One of the nice things about the new job is I get to walk round and bump into people I haven't spoken to for ages. Sharon left Microsoft a few months ago, and was sitting in the coffee bar when I walked by on Thursday. Her web-site is called "joining dots" because she brings ideas together to "make sense of emerging trends and understand their potential. ". She has an interesting blog too - this piece on instant messaging is a must read - partly because of the way it brings ideas together. I like to weave themes together as well, this post is an example of that.

My daughter's school is trying to encourage people NOT to drive right up to the gates, and instead park in a pub car park 400 yards away "to be kind to the environment". If I driving 3/4 mile to the pub, drop my daughter at school and then drive 40 miles to the office, it makes very little difference if we walking 400 yards or not. It's walk the full mile from home to school or park at the gates. So on Friday we did the walk, and enjoyed it.

Microsoft is about to build another building here in the UK - part of the information that has been circulated internally was an energy assessment done on the existing buildings by the Carbon Trust. Although the details of the report are confidential, what amazed me was the heating bill per unit area for these modern buildings is much higher than my house - which was built about 150 years earlier.
I forgot all about it until I read something on Sharon's site which said 50% of carbon emissions come from the work place, 23% from travel (20% from cars and 3% flights) and the rest from homes.

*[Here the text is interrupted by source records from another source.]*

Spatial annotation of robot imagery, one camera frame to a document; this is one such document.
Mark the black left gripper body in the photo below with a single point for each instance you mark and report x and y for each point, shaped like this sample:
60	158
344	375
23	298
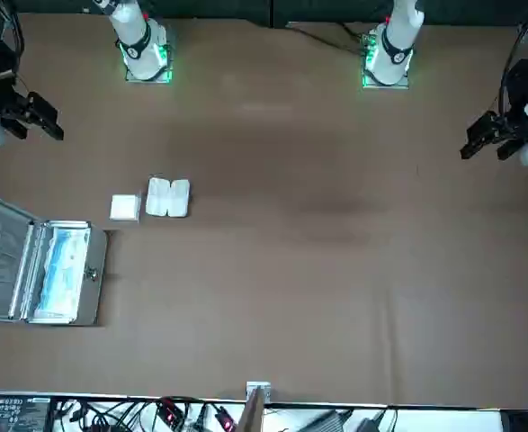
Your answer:
515	121

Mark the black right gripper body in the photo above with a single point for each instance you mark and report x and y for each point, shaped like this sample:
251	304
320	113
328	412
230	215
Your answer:
5	96

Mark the white bandage packet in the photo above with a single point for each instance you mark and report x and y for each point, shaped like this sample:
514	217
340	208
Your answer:
124	208

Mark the white plastic medicine box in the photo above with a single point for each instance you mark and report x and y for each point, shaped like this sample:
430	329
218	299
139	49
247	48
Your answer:
158	198

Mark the aluminium medical kit case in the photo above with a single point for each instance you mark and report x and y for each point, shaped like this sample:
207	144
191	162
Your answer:
97	288

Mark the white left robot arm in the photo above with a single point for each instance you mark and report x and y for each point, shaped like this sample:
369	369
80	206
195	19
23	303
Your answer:
391	58

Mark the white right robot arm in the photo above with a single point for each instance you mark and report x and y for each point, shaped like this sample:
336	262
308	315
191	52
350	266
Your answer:
142	49

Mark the blue white packet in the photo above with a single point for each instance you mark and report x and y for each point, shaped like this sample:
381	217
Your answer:
63	270

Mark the black labelled power adapter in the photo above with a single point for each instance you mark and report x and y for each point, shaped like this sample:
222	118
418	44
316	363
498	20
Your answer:
16	416

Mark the black dongle with red light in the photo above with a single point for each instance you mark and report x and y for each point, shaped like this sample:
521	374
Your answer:
171	411
225	420

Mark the grey power adapter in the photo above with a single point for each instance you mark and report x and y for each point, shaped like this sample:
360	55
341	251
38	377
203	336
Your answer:
326	423

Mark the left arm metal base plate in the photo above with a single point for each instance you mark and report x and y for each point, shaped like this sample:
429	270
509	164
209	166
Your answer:
403	84

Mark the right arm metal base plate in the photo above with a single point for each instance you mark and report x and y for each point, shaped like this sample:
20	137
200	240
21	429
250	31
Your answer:
167	80

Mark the aluminium post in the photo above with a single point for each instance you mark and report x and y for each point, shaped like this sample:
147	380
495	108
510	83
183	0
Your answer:
254	414

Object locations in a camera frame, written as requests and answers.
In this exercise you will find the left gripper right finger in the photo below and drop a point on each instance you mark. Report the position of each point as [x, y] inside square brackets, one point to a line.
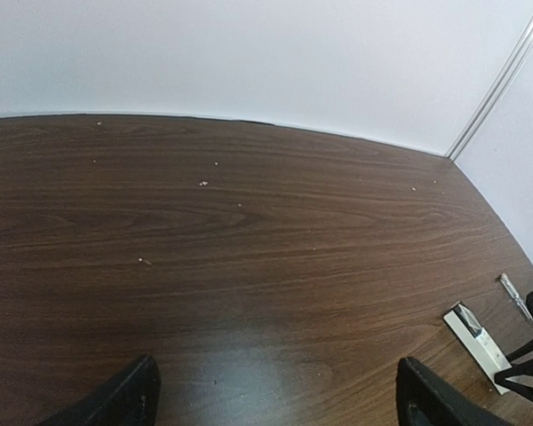
[423, 398]

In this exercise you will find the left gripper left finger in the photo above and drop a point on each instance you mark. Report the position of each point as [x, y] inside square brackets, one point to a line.
[131, 397]

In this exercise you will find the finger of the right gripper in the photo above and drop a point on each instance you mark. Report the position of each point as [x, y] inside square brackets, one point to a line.
[521, 364]

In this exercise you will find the white remote control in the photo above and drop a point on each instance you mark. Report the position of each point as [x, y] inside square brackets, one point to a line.
[478, 342]

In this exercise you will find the clear handle screwdriver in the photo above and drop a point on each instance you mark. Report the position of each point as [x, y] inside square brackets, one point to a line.
[515, 295]

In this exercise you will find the right aluminium frame post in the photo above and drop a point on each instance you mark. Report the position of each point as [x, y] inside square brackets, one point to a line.
[496, 91]

Wouldn't it be better to use less office space by working from home more ? It's good to see the people you work with, but seeing them on 5 days of a week is NOT 25% better than seeing them on 4, or 66% better than seeing them on 3. Having only a proportion of people in the office - and sharing the space among them with compact "Hot desks" is environmentally good, even though I've said hot-desking is the only thing I dislike about the working environment at Microsoft. Still, I'm sure that it's postponed the need for a new building.
I can save a lot of travel too: my car is 50% more efficient than the one I had 6 years ago but even so, saving one trip per week to the office will save roughly a ton of C02 over a year (and about 2 working weeks worth of time spent in the car).

So I'm, going to try to have a car free day per week - Mondays preferred. I'll walk my daughter to school, and work from home, and today is the first of these days.
I'll try to collect ideas together about how technology helps (or hinders), and post them here. Things like the use of Outlook or Communicator without VPNs, Groove and so on. It doesn't matter where we are if we have good collaboration software. And collaboration software was Sharon's interest when she worked here. That's joined a few dots of my own.